Apple, Samsung, and Intel to invest in Arm IPO, and emerge with some control: report

SoftBank CFO says news of float is imminent, suggests firm will keep a solid chunk

UK-based chip designer Arm will be floated in September, and its biggest licensees will be among those bidding for big shareholdings on day one.

So says Japan's Nikkei, which on Wednesday reported an IPO on the US NASDAQ index – an outcome that will not please the UK government, had lobbied for any float to be on a British bourse.

The report suggests Arm could be valued at $60 billion by the time of the IPO, so British lobbying is understandable.

Lending credence to the report was Yoshimitsu Goto, CFO of Arm's current owner SoftBank, who on a Tuesday earnings call was asked about an IPO for the chip designer and responded "Sorry, I can't share. I'm not allowed to share more. Forgive me. But I don't think it's far away, when you get more information." Which is kind of a little bit like sharing.

Nikkei's report adds that big users of Arm's IP – among them Nvidia, Apple, and Samsung – will bid for shares as soon as they hit the market. So will Intel, the outlet reported, confirming a past rumor.

Arm will welcome those bids and is happy for "a few percent" of its stock to end up in the hands of its biggest customers – even though Nikkei's report suggests that "By holding Arm's shares, chipmakers will hope to have sway over Arm's management."

Whether investor/licensees intend to twist Arm simply by throwing their weight around, or by acquiring sufficient scrip that they can demand a board seat, is not discussed in the story.

Complicating matters is that Arm is currently owned by Japan's SoftBank Group, which holds 25 percent of the business in its Vision Fund and the remainder in its general business.

As it happens, SoftBank reported its Q1 2023 results on Tuesday and in the earnings call CFO Yoshimitsu Goto stated "Vision Fund will not only invest in public companies but also private companies as well, which includes Arm" before adding "When Arm is listed and when its valuation is appreciated by the market, I believe that Arm will contribute to Vision Fund a lot."
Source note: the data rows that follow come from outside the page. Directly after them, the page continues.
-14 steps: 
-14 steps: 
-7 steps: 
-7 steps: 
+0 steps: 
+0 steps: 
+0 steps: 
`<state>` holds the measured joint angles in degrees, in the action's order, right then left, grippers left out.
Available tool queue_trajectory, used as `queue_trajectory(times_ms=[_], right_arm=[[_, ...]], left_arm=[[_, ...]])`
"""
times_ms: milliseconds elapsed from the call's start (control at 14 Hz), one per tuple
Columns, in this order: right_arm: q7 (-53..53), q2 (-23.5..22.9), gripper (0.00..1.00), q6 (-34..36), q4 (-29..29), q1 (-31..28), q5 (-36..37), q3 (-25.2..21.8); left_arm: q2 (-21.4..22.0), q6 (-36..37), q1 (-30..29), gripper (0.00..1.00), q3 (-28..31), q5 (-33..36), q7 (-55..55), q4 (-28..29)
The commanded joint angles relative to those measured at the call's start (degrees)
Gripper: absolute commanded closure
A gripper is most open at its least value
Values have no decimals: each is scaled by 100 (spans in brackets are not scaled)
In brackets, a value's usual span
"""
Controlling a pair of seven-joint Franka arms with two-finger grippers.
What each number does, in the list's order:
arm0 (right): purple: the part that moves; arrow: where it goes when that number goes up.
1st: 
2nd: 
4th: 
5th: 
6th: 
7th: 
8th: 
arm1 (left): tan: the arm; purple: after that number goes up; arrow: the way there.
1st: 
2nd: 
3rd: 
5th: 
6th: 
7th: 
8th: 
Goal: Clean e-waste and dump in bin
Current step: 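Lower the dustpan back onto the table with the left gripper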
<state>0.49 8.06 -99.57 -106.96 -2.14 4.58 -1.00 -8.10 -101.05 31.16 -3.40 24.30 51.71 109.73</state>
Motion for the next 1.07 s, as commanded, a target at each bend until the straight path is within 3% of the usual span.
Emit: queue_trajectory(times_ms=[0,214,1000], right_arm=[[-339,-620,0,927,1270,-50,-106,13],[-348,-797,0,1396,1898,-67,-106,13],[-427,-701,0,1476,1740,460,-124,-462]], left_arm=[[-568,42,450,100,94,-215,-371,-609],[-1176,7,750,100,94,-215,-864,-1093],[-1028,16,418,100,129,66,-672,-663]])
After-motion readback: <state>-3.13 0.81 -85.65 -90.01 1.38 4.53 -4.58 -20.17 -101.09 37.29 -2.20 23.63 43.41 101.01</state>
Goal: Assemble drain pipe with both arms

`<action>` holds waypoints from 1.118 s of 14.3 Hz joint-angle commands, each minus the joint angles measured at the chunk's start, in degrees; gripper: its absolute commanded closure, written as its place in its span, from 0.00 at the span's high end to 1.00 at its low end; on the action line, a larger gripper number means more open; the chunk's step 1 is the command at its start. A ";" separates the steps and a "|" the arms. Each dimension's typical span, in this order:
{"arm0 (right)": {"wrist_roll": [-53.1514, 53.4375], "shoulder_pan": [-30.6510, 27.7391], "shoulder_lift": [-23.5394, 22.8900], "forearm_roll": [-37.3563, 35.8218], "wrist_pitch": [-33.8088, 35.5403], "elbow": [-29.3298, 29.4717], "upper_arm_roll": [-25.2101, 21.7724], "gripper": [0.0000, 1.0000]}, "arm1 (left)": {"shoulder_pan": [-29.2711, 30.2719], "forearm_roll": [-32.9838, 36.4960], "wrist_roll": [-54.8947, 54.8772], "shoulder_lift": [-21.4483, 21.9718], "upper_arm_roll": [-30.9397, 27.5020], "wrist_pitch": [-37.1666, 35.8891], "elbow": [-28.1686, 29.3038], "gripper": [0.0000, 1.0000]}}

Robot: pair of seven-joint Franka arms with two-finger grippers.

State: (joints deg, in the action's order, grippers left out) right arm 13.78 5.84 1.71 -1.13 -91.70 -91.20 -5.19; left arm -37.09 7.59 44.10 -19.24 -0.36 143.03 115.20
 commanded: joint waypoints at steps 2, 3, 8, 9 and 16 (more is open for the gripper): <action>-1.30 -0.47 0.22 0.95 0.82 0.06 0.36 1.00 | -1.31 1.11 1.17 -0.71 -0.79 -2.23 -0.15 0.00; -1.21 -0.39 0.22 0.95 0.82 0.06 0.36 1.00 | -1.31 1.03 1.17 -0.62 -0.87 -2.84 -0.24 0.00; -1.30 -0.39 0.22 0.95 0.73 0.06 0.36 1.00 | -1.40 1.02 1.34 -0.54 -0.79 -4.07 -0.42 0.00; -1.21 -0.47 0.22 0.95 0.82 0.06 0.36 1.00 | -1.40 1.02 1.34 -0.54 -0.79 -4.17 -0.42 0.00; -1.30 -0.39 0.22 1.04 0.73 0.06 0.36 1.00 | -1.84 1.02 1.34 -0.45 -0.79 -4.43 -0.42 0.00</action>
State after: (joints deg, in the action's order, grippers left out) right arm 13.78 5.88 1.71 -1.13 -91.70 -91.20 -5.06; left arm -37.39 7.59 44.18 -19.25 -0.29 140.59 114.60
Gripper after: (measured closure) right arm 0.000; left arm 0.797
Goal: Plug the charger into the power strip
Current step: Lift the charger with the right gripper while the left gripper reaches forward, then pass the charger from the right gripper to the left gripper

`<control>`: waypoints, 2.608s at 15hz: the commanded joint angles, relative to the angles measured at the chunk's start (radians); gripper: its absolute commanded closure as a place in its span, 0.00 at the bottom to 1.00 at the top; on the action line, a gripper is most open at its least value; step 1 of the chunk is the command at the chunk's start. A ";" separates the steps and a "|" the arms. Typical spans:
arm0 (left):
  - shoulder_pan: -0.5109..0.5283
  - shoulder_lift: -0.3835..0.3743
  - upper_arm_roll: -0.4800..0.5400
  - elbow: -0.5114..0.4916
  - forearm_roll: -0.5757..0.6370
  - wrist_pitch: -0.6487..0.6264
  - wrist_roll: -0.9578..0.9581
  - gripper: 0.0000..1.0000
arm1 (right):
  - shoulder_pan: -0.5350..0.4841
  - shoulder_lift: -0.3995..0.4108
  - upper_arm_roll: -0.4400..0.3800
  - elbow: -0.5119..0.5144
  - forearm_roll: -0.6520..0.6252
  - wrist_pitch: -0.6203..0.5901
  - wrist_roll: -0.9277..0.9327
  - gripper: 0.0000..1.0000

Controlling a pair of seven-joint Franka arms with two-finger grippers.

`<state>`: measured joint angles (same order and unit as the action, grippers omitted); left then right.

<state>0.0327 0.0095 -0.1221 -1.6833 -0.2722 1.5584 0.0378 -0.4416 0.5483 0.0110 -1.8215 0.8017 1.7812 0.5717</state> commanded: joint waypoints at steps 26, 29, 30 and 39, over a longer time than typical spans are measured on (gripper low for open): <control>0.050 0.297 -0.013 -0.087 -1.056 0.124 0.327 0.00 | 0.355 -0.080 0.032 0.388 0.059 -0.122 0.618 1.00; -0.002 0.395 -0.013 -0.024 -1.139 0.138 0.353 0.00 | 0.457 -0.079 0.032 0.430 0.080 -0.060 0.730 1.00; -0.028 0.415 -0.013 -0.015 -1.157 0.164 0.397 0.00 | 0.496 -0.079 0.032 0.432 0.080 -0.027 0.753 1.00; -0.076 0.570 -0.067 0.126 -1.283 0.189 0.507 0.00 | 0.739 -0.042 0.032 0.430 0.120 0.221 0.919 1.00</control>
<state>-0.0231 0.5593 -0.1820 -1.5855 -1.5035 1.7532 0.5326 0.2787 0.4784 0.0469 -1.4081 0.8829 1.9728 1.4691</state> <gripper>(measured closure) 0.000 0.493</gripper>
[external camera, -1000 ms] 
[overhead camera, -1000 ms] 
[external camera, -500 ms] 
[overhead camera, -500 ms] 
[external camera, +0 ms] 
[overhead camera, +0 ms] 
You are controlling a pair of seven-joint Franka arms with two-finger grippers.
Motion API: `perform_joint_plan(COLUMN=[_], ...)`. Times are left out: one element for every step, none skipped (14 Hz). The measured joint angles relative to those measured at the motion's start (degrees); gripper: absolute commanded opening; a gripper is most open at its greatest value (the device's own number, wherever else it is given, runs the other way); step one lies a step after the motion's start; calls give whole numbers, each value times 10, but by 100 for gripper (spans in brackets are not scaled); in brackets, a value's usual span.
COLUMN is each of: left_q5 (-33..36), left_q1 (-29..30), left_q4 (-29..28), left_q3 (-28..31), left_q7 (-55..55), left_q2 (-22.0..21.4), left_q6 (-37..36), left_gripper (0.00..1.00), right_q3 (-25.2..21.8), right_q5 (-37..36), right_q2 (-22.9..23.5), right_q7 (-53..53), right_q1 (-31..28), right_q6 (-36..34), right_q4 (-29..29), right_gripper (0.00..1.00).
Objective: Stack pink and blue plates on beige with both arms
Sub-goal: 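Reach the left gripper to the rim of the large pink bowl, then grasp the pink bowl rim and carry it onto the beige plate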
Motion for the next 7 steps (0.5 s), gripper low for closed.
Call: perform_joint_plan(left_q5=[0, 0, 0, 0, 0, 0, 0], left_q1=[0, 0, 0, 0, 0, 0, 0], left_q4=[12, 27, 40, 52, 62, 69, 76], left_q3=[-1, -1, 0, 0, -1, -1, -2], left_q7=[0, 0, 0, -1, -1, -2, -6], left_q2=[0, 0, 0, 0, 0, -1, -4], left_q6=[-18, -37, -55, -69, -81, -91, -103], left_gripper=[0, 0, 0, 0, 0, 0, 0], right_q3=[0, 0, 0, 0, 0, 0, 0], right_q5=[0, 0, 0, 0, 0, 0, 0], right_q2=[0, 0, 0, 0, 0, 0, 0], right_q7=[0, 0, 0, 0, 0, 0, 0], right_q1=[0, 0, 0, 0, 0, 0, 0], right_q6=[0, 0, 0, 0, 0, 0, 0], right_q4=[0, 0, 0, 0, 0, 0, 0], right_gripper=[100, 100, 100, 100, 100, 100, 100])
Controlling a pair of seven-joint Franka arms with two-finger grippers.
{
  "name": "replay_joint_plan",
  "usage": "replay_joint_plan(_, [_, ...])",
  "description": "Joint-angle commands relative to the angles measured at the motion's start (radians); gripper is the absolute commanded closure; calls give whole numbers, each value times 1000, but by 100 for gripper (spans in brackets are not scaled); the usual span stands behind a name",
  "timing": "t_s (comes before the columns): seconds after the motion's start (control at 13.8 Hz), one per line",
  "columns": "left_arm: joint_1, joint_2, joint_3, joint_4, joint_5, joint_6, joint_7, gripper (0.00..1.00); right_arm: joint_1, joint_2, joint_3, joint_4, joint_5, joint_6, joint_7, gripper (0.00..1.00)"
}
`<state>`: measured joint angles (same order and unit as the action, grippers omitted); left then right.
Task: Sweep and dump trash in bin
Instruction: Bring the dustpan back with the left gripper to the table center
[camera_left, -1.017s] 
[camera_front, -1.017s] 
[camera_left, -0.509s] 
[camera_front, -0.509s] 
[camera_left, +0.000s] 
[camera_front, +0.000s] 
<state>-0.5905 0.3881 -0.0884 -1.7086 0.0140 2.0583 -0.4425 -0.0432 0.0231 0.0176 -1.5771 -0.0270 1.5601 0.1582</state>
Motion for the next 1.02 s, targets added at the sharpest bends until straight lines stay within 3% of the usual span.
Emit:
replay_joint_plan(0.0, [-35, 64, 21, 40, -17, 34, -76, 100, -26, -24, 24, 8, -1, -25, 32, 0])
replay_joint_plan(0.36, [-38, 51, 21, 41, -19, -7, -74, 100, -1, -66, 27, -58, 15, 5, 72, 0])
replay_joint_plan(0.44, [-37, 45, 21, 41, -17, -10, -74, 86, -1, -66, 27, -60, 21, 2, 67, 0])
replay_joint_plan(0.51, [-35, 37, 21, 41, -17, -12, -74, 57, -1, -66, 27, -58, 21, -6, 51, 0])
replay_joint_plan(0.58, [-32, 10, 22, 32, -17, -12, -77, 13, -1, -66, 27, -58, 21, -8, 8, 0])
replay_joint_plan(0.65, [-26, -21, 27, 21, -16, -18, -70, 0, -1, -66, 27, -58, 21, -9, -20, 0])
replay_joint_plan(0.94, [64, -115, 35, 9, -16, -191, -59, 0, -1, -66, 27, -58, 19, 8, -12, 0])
Whether that means SoftBank intends holding on to a chunk of Arm, or cashing out, was not discussed. SoftBank has used both tactics in the past – offloading a big chunk of its Alibaba stake to produce cash, while keeping more scrip as a longer-term investment.

SoftBank also repeated its previous observation that Arm has filed preliminary paperwork with the US Securities and Exchange Commission, without specifying the size and price range for any public offering.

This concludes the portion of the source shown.